If you ask Google “how many basic emotions are there” you could be overwhelmed since there are many different answers. It may even seem like science and scientists themselves may be confused. In reality, there isn’t one simple answer. There are many different models of basic emotions and thus, each model has different numbers for what they call “basic emotions”.
Dr. Matsumoto believes that one model of basic emotions does not necessarily have to argue against another. We can try to understand that all the various model are unique and correct.
It starts by examining exactly what aspect about emotion (and maybe even what type of emotion) each model is based on.
For example, one popular model of basic emotions suggests there are 4: happiness, sadness, fear and anger. In general, if you examine the research that is based on the 4 emotion model, much of it discusses neurocircuitry. By examining the neuro-wiring of emotions, studies have shown there are 4 main circuitries in the brain that are related to these emotional states. Thus, if you study the neurocircuitry of the brain, you may conclude there’s 4 basic emotions.
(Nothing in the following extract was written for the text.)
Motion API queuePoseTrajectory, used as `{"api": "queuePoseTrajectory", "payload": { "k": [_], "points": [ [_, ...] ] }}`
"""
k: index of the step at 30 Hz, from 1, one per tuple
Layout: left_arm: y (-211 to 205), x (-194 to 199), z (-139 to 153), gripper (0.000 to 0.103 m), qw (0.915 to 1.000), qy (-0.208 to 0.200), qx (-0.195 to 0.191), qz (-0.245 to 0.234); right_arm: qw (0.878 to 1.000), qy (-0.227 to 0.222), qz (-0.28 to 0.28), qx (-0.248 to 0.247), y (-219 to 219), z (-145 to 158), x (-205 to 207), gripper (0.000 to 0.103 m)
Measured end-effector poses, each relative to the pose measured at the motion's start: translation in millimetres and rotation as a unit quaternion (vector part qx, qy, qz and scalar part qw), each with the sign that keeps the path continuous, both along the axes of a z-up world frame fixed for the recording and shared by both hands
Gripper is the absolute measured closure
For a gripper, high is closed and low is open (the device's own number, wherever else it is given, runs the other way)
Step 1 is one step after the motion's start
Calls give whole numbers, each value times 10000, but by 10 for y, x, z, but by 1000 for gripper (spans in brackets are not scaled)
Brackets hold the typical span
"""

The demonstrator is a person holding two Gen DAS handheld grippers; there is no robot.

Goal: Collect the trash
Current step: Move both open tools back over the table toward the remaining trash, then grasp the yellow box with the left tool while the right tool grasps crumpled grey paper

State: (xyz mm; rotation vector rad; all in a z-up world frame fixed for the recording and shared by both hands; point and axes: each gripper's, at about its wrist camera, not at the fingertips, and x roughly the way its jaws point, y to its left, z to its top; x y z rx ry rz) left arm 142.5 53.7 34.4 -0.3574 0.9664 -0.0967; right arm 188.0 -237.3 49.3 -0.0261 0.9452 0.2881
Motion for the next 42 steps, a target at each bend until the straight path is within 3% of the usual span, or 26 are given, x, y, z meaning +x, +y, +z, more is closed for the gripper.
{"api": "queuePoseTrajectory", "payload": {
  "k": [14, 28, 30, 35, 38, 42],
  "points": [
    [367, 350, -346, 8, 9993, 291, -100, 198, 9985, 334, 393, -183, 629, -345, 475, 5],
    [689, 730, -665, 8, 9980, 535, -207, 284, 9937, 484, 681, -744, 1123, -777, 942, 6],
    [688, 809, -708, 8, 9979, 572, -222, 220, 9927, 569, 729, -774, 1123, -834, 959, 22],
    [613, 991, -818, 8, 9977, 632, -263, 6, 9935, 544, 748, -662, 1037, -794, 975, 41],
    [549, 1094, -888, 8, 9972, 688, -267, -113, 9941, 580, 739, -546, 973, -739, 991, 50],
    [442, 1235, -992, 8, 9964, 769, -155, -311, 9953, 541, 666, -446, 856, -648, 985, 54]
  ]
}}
However, if you examine the face as the domain of emotion, it’s clear that there are 7 basic emotions: anger, contempt, disgust, fear, happiness, sadness, surprise. These emotions have been scientifically proven to have a certain facial expression associated with it. Thus, if you anchor your theorizing of basic emotions in the domain of facial expressions, you end up with 7.
If you anchor your model of basic emotions on something even more primitive, like basic affective measures, then one may conclude that everything comes down to 2 basic emotions: pleasure and pain. That’s a two dimensional model.
In actuality, all these models may be correct
On some level, humans share with very simply organized animals a two dimensional of affect (pleasure and pain).
Roughly speaking, at some point the evolution of the brain evolved for a 4 model neurocircuitry to emerge. This is probably related to the life complexity of the organism- that as that organism got more complex, they needed to have their emotional states differentiated more than just pleasure and pain in order to deal with an increased social hierarchy as well as other kinds of things.
As social life became more complex facial expressions became differentiated to have the seven that we have now.
Even if you go beyond the face, there’s researchers that currently examine expressions of emotional states that are based not only in face, but also face and head movements or face and body movements. Using these combinations of face and body movements, you’ll then get expressions of pride, triumph, embarrassment and shame that are not just facial movements.
Why do we focus on the face?
We are interested in helping people improve their reading people skills. So despite what the neurocircuitry may be doing, we’re focused on what you can see. Facial expressions are something you can observe and thus, we train this specific area.
Basic emotions vs how many emotions
How many different basic emotions there are is different than how many emotions humans have. Humans have a lot of different emotions that clearly go beyond the basic. Some researchers suggest that all the other emotions are based on these more primitive and basic emotional states. There are other researchers who believe there are other emotions are not really related to anything elemental- that they are truly emerging from cultural and individual learning.
Dr. Matsumoto does not believe the research is definitive about which perspective is correct. Regardless, it’s clear that humans have many, many more emotions that we carve into words that go beyond the 2, 4, or 7 basic emotions.
What about contempt?
Early research on the universality of facial expressions of emotion was conducted largely by Dr. Paul Ekman and Dr. Carol Izaard. Even they differed in the number of universal facial expressions that existed but they both agreed on this one facial expression called disgust/contempt. In fact if you look at the original research and writings, that emotional state was called disgust/contempt. Both researchers did not differentiate between those two emotions or expressions.
It was not until the mid 1980s that Ekman conducted a study that included a number of expressions that Ekman and his colleagues all thought would be culture specific expressions of contempt. They thought the unilateral, one sided lip tightener would be perceived as contempt only in the US but not elsewhere. They also included two other versions of contempt in their study that they thought similarly about. The study involved taking those expressions all around the world to those countries and obtaining judgements on them. Despite the fact that they predicated those emotions to be culture specific, in fact all of the cultures in the unilateral lip tightener as contempt at greater than chance accuracies. That became the first evidence that separated disgust from contempt because the expressions are very different.
Subsequently many researchers have replicated that original study in various ways to show more evidence that contempt is a basic emotion. In 1992 Dr. Matsumoto himself conducted more research on the contempt expression and it was published in Motivation in Emotion.
Will there be more basic emotions added in the future?
While there will likely not be any more emotions added to the 7 basic ones that exist now, Dr. Matsumoto anticipates where we will see more research one day is people taking the variations of an expression and mapping those to specific words in the language. That is, there may be some variation of an expression that is corresponding to a type of related word that exists. He believes there will be more research that maps the differentiation of an expression within it’s family.
Innovative research continues in this field of emotion, facial expressions and basic emotions. What is clear is that there will continue to be great research conducted that demonstrates face and body combinations as well as face and head combinations that go beyond the 7 we have now.